一瞬の静寂。次の瞬間、全員の身体が超光速次元の乱流に引っ張られる。
「うぎゃあああああ!!」
「おえええええええ!!!」
「……」
「あー…?成功……したか?」
ヴェルヴェット号は静かに宇宙空間に漂っていた。
「……生きてる?」
「たぶんな……」
「もう二度とやらねぇ……」
「次はもっと遠くまで飛べるな」
ジャンプ後何事も無かったように艦橋にもどるケイはぼそっとそう言った。
「お前は黙れ!!!!」
バードマンが深いため息をついた。
「……なあ、お前」
「ん?」
「薬でもやってんのか!?」
「……」
「……なに涼しい顔してんだあああああ!!!!」
「くそっ!どこいった?」
その頃、警察船の艦長がホログラムテーブルを激しく踏みつけた。
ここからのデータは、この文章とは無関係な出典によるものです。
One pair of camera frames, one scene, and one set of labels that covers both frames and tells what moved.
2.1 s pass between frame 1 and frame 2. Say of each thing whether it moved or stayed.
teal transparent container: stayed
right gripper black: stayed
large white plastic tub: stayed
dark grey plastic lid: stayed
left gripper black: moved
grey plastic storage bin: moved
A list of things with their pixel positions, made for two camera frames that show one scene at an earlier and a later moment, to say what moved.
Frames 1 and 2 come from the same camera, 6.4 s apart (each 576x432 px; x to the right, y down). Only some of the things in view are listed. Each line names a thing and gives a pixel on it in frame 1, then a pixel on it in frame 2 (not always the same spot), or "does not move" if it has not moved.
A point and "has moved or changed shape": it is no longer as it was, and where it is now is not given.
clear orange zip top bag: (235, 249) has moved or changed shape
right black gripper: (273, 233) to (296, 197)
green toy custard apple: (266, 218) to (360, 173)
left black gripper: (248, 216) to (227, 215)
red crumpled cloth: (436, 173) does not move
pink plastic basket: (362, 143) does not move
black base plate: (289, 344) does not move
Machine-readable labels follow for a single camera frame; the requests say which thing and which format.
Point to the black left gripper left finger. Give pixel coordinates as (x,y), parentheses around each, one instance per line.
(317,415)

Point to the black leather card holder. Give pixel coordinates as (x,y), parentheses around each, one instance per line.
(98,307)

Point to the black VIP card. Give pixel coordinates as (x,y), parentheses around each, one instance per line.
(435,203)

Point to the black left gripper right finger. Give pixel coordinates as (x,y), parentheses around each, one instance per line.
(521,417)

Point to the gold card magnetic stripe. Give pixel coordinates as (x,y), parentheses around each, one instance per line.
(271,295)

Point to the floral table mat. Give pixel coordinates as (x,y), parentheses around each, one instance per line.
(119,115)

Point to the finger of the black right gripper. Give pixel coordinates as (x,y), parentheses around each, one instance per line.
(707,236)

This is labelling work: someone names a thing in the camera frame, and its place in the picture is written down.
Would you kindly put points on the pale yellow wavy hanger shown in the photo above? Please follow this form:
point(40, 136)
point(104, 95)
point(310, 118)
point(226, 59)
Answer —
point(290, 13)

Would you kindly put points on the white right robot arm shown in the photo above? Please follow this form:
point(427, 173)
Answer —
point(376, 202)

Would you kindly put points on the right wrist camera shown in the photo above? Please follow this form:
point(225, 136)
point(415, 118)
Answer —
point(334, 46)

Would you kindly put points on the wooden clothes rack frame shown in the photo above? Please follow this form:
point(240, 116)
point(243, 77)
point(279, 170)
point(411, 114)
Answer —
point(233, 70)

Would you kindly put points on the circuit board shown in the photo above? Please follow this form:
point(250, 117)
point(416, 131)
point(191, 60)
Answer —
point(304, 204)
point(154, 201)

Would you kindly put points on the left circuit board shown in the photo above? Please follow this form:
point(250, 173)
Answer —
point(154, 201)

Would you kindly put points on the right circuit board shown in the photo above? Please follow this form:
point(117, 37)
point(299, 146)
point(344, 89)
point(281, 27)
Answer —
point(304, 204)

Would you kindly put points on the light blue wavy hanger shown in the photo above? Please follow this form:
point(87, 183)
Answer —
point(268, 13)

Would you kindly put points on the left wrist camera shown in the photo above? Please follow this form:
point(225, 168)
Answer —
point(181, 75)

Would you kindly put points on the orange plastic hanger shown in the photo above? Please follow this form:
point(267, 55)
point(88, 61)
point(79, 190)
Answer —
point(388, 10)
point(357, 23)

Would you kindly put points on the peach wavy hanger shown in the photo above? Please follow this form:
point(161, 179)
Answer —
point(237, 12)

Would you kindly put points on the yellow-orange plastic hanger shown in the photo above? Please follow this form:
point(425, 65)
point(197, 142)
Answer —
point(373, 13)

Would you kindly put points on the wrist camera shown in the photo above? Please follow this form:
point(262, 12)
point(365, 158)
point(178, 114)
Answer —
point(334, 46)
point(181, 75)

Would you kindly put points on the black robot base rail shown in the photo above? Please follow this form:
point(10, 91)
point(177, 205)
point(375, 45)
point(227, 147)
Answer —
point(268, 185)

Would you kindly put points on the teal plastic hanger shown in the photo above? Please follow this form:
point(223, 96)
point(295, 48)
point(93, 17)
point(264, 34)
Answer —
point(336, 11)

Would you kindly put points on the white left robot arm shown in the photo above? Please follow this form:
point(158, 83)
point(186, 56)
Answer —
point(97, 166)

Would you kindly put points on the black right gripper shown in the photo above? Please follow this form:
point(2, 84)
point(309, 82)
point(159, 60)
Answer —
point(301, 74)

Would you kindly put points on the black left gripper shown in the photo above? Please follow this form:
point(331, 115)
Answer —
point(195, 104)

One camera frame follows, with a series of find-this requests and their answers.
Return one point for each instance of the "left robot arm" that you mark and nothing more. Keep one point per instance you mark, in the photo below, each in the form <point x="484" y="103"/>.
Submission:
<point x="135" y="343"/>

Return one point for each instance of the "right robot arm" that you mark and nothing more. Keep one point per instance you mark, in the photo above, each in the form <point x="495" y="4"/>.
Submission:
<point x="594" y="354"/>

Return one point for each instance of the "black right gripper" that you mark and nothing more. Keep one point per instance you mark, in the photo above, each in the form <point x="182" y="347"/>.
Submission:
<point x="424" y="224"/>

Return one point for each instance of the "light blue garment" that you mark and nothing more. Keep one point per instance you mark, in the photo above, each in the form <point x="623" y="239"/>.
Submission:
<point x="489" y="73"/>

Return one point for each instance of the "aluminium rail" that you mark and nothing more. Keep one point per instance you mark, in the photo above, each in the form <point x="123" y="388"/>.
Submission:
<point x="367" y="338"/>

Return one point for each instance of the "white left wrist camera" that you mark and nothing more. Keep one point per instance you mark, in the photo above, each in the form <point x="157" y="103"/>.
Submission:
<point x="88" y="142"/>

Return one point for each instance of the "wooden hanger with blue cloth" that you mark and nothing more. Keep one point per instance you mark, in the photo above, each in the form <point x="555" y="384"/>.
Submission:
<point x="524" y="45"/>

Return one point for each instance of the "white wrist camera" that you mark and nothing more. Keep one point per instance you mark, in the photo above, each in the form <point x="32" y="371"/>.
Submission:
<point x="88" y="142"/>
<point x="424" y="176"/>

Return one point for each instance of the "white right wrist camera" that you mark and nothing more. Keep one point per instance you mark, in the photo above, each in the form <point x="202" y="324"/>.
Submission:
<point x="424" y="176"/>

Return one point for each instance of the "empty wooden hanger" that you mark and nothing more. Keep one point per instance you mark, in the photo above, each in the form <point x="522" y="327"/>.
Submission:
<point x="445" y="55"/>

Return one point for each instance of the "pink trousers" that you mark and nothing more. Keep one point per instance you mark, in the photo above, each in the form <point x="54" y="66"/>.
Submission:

レーダー探知するも数多のデブリに妨げられ、抜けた先ではスーリヤの強烈な陽光が視界を遮る。
ヴェルヴェット号は光の残滓すらなく忽然とその姿を消していた。そして、彼らは次なる目的地へと進む。
ドッグファイトシーンを……と思いましたがもう少し先の楽しみに。
海賊らしく大立ち回りをしてみたい。